RDT-1B scales diffusion-action modeling to a 1.2B-parameter bimanual manipulation policy. It uses a Diffusion Transformer to denoise continuous action chunks conditioned on language, visual observations, proprioception, and control-frequency metadata.

Method Notes

  • RDT explicitly targets multimodal continuous bimanual action distributions, where deterministic regression can average incompatible action modes.
  • The model treats proprioception, noisy action chunks, and control frequency as low-dimensional physical quantities, while images and text condition the denoising process.
  • Its unified physical action space is an interface decision for cross-robot training, not a claim that all embodiments have identical dynamics.

Evidence And Limitations

The source reports pretraining on a large multi-robot collection and fine-tuning on more than 6K bimanual trajectories, with real-robot improvements over ACT, OpenVLA, and Octo baselines.

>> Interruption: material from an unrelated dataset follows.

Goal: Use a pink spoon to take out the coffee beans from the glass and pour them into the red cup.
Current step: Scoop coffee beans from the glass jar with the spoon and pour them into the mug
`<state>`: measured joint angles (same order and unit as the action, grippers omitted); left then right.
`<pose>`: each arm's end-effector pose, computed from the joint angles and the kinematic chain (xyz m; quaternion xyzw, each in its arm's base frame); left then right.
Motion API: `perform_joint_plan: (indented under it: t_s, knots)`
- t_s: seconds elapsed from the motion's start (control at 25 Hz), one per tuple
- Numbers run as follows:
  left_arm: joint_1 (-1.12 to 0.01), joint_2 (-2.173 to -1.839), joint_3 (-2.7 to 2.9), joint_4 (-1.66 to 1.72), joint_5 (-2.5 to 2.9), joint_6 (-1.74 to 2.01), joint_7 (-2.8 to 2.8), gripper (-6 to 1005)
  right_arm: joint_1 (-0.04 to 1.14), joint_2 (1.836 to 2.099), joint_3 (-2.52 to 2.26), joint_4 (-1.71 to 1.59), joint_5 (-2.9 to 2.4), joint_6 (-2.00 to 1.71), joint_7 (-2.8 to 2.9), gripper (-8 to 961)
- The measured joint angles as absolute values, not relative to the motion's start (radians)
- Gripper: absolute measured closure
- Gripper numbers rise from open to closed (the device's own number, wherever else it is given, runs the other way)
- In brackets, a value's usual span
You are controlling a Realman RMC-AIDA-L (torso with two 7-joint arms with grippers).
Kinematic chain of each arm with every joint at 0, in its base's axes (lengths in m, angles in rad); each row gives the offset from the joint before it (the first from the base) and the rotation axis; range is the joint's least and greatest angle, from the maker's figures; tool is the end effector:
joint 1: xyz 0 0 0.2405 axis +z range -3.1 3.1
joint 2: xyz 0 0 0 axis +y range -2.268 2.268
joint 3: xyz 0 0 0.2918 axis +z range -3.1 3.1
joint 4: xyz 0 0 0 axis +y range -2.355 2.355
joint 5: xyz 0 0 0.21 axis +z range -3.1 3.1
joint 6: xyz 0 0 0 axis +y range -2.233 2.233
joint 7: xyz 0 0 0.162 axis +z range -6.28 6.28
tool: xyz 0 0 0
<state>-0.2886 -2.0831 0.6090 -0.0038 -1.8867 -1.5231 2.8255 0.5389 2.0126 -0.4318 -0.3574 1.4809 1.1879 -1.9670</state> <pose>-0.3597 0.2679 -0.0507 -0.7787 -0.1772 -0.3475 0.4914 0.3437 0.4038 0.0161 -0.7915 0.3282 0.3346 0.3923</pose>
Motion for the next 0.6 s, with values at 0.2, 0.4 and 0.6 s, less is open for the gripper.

The scope remains bimanual manipulation; it is not a general future-observation world model or a full whole-body humanoid controller.

Foundation TSFM Relevance

Agenda slotVerdictEvidenceMissing pieces
Multi-modal future distributionspartially closesUses diffusion to model multimodal continuous bimanual action chunks instead of deterministic action regression.Future observations and state distributions are not rolled out.
Causal structure, counterfactuals, and controladjacentProduces language-conditioned bimanual control inputs from vision, proprioception, action chunks, and control frequency, which is an analogy for digital-world robot actuation.It remains a physical robot policy, not a general action-conditioned time-series world model.
Context interfaceadjacentTreats language, images, proprioception, and control frequency as conditioning inputs.No general system/channel context or intervention schema for numeric TSFMs.
Native numeric/action encodingadjacentIntroduces a physically interpretable unified action space for heterogeneous robot quantities.The action space is robot-specific and not a general numeric-token interface.

Open Questions

  • How reusable is the physically interpretable unified action space beyond gripper-arm embodiments?
  • Do diffusion action chunks scale better than action tokens as bimanual action dimensionality rises?